Project Aristo: Towards Machines that Capture and Reason with Science
Peter Clark, Allen Institute for AI
AI2's Project Aristo seeks to build a system that has a deep understanding of science, using knowledge captured mainly from large-scale text. Recently, Aristo achieved surprising success on the Grade 8 New York Regents Science Exams, scoring over 90% on the exam's non-diagram, multiple choice (NDMC) questions, where even 3 years ago the best systems scored less than 60%. In this talk, I will describe the journey of Aristo through various knowledge capture technologies that have helped it over its development, including acquiring if/then rules, tables, knowledge graphs, and latent neural representations. I will also discuss the growing tension between capturing structured knowledge vs. capturing knowledge latently using neural models, the latter proving highly effective but hard to interpret. Finally I will speculate on the larger quest towards knowledgable machines that can reason, explain, and interact, and how knowledge captured in both structured and latent forms might help reach this goal.

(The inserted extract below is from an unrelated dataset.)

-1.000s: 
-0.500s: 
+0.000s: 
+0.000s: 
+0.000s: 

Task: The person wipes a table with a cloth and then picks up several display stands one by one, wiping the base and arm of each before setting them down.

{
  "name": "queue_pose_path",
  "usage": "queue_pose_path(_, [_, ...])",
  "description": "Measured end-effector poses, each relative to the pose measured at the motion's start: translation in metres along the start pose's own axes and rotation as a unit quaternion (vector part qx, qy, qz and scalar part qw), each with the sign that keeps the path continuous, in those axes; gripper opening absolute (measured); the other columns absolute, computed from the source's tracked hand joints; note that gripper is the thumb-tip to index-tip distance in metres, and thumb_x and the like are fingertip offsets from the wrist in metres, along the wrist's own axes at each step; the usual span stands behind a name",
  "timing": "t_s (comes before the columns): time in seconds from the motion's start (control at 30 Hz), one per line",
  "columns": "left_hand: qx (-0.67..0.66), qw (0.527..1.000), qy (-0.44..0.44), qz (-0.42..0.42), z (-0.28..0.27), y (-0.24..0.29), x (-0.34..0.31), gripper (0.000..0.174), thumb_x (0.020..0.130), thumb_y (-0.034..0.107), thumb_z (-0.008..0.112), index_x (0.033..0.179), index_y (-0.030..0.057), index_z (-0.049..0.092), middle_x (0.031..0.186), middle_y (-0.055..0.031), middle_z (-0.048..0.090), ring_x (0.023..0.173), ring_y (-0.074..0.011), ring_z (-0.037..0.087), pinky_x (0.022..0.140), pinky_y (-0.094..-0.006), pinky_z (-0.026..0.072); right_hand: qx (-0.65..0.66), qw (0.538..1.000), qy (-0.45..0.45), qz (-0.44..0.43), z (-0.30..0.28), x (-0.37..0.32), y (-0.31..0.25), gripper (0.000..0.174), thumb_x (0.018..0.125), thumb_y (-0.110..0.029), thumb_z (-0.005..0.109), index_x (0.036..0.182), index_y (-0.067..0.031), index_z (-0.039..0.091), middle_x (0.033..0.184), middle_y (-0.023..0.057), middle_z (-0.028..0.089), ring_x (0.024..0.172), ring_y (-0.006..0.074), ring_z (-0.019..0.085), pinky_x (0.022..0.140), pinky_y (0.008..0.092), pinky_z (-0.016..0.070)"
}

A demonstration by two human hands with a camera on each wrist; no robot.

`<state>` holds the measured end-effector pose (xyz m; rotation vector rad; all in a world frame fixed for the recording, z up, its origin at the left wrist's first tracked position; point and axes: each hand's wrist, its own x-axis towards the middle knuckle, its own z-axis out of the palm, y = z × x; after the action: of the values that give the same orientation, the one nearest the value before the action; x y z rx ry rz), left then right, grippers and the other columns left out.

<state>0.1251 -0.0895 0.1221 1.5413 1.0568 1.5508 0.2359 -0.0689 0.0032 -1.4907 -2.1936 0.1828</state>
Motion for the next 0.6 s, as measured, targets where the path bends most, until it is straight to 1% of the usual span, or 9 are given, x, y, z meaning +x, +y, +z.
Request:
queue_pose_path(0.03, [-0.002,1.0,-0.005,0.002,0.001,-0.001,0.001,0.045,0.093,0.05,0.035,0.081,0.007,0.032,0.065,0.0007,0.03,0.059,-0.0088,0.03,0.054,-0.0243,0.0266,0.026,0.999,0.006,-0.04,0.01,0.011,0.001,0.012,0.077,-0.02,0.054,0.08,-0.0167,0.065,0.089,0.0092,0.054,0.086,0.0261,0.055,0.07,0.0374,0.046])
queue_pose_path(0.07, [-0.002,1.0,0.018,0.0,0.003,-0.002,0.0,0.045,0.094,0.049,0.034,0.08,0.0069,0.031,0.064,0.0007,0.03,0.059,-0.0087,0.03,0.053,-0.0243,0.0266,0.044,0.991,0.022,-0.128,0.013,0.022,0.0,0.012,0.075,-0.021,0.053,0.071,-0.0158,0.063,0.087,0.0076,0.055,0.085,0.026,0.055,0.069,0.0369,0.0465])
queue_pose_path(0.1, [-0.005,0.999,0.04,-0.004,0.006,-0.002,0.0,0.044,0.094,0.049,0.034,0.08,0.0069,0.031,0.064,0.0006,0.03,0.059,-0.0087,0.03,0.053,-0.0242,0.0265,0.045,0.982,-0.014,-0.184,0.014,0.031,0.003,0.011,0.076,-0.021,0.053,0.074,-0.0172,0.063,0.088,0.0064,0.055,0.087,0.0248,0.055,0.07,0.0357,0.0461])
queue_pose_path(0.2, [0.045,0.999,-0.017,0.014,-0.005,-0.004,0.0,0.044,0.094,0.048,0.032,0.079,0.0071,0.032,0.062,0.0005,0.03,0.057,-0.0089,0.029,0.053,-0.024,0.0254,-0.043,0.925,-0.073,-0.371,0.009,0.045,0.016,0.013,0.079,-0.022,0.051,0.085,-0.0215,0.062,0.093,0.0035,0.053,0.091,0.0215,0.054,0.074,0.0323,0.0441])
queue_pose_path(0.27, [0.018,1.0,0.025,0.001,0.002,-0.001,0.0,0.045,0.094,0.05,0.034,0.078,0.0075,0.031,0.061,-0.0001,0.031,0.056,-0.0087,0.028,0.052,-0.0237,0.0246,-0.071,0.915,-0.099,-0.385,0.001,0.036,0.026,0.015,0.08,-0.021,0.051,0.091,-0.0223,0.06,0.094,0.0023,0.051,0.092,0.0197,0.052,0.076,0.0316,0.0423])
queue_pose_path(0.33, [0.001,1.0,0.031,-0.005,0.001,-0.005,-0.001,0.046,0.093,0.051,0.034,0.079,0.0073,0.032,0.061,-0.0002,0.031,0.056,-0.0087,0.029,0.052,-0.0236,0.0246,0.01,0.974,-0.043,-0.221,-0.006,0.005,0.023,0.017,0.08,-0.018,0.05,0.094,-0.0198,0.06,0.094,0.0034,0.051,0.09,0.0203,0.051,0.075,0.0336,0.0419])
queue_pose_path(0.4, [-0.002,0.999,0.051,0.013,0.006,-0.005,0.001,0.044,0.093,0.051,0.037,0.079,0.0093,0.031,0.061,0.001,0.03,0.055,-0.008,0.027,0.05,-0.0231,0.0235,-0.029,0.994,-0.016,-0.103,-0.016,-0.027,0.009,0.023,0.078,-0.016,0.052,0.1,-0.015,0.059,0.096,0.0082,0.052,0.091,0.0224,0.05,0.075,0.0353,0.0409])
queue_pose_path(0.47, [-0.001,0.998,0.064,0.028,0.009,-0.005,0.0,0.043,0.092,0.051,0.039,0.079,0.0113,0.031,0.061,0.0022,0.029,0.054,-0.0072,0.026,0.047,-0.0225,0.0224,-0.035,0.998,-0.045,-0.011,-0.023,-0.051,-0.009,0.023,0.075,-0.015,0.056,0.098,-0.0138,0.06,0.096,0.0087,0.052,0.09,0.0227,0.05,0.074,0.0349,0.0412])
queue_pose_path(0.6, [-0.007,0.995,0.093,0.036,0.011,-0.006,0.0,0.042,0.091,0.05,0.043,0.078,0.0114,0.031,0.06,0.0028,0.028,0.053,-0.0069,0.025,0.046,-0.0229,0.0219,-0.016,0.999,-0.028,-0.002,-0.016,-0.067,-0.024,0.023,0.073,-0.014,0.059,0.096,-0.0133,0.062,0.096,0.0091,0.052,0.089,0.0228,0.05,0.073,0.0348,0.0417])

Peter Clark is a Senior Research Manager and founding member of AI2, and has led Project Aristo since its inception in 2014. His research focuses upon natural language processing, machine inference, and commonsense reasoning, and the interplay between these three areas. He has researched these topics for 30 years with more than 120 refereed publications, 8000 citations, and 3 best paper awards. He is a Senior Member of AAAI, and co-chaired K-Cap in 2005.